• AIM OF THE EXERCISE: The data should be printed in full, character for character.

----

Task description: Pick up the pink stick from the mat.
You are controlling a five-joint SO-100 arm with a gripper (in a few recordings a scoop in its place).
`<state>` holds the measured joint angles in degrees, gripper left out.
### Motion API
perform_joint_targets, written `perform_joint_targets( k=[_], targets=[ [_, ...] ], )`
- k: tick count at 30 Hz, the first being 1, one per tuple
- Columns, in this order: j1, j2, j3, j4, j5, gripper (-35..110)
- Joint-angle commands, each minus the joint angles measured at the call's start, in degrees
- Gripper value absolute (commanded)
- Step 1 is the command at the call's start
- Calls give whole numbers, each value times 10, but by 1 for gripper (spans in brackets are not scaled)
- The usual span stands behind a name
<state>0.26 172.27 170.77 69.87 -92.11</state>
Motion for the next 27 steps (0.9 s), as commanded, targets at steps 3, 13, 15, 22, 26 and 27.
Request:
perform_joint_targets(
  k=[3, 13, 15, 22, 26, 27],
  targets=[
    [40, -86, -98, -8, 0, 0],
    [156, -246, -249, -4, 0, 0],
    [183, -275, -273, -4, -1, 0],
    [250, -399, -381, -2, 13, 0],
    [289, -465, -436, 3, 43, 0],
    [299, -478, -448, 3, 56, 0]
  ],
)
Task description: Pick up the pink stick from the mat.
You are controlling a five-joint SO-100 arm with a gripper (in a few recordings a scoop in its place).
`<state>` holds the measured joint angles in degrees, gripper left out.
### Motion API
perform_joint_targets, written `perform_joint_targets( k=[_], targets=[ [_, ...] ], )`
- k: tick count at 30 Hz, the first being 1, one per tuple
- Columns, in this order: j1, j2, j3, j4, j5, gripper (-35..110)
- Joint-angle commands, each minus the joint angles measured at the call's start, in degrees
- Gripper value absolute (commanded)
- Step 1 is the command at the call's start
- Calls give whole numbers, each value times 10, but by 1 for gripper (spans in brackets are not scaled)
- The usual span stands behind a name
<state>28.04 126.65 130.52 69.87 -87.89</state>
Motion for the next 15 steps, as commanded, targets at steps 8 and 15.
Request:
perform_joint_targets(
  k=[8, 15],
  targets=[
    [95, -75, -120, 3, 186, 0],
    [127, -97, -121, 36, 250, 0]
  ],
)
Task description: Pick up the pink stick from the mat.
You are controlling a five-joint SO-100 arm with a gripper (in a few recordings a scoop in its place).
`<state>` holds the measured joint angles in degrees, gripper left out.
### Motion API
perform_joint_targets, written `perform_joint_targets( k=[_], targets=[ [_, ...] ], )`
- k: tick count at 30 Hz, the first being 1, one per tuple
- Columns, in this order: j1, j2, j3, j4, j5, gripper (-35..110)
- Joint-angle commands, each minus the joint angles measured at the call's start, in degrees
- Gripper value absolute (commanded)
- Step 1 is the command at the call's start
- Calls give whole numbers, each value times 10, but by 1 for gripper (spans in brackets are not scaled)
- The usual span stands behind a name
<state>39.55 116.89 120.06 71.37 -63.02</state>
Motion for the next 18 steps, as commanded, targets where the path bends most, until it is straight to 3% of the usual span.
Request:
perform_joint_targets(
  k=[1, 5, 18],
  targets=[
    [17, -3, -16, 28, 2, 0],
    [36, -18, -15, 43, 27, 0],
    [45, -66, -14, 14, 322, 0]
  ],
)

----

• OUTPUT BELOW:
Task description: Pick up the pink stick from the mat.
You are controlling a five-joint SO-100 arm with a gripper (in a few recordings a scoop in its place).
`<state>` holds the measured joint angles in degrees, gripper left out.
### Motion API
perform_joint_targets, written `perform_joint_targets( k=[_], targets=[ [_, ...] ], )`
- k: tick count at 30 Hz, the first being 1, one per tuple
- Columns, in this order: j1, j2, j3, j4, j5, gripper (-35..110)
- Joint-angle commands, each minus the joint angles measured at the call's start, in degrees
- Gripper value absolute (commanded)
- Step 1 is the command at the call's start
- Calls give whole numbers, each value times 10, but by 1 for gripper (spans in brackets are not scaled)
- The usual span stands behind a name
<state>0.26 172.27 170.77 69.87 -92.11</state>
Motion for the next 27 steps (0.9 s), as commanded, targets at steps 3, 13, 15, 22, 26 and 27.
Request:
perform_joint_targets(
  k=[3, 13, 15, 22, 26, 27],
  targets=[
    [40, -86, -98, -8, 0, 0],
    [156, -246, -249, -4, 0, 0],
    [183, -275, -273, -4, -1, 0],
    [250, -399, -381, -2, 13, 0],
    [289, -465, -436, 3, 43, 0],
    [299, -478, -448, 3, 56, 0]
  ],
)
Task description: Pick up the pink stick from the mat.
You are controlling a five-joint SO-100 arm with a gripper (in a few recordings a scoop in its place).
`<state>` holds the measured joint angles in degrees, gripper left out.
### Motion API
perform_joint_targets, written `perform_joint_targets( k=[_], targets=[ [_, ...] ], )`
- k: tick count at 30 Hz, the first being 1, one per tuple
- Columns, in this order: j1, j2, j3, j4, j5, gripper (-35..110)
- Joint-angle commands, each minus the joint angles measured at the call's start, in degrees
- Gripper value absolute (commanded)
- Step 1 is the command at the call's start
- Calls give whole numbers, each value times 10, but by 1 for gripper (spans in brackets are not scaled)
- The usual span stands behind a name
<state>28.04 126.65 130.52 69.87 -87.89</state>
Motion for the next 15 steps, as commanded, targets at steps 8 and 15.
Request:
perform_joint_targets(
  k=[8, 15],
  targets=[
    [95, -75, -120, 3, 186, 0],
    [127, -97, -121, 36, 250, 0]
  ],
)
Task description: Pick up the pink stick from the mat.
You are controlling a five-joint SO-100 arm with a gripper (in a few recordings a scoop in its place).
`<state>` holds the measured joint angles in degrees, gripper left out.
### Motion API
perform_joint_targets, written `perform_joint_targets( k=[_], targets=[ [_, ...] ], )`
- k: tick count at 30 Hz, the first being 1, one per tuple
- Columns, in this order: j1, j2, j3, j4, j5, gripper (-35..110)
- Joint-angle commands, each minus the joint angles measured at the call's start, in degrees
- Gripper value absolute (commanded)
- Step 1 is the command at the call's start
- Calls give whole numbers, each value times 10, but by 1 for gripper (spans in brackets are not scaled)
- The usual span stands behind a name
<state>39.55 116.89 120.06 71.37 -63.02</state>
Motion for the next 18 steps, as commanded, targets where the path bends most, until it is straight to 3% of the usual span.
Request:
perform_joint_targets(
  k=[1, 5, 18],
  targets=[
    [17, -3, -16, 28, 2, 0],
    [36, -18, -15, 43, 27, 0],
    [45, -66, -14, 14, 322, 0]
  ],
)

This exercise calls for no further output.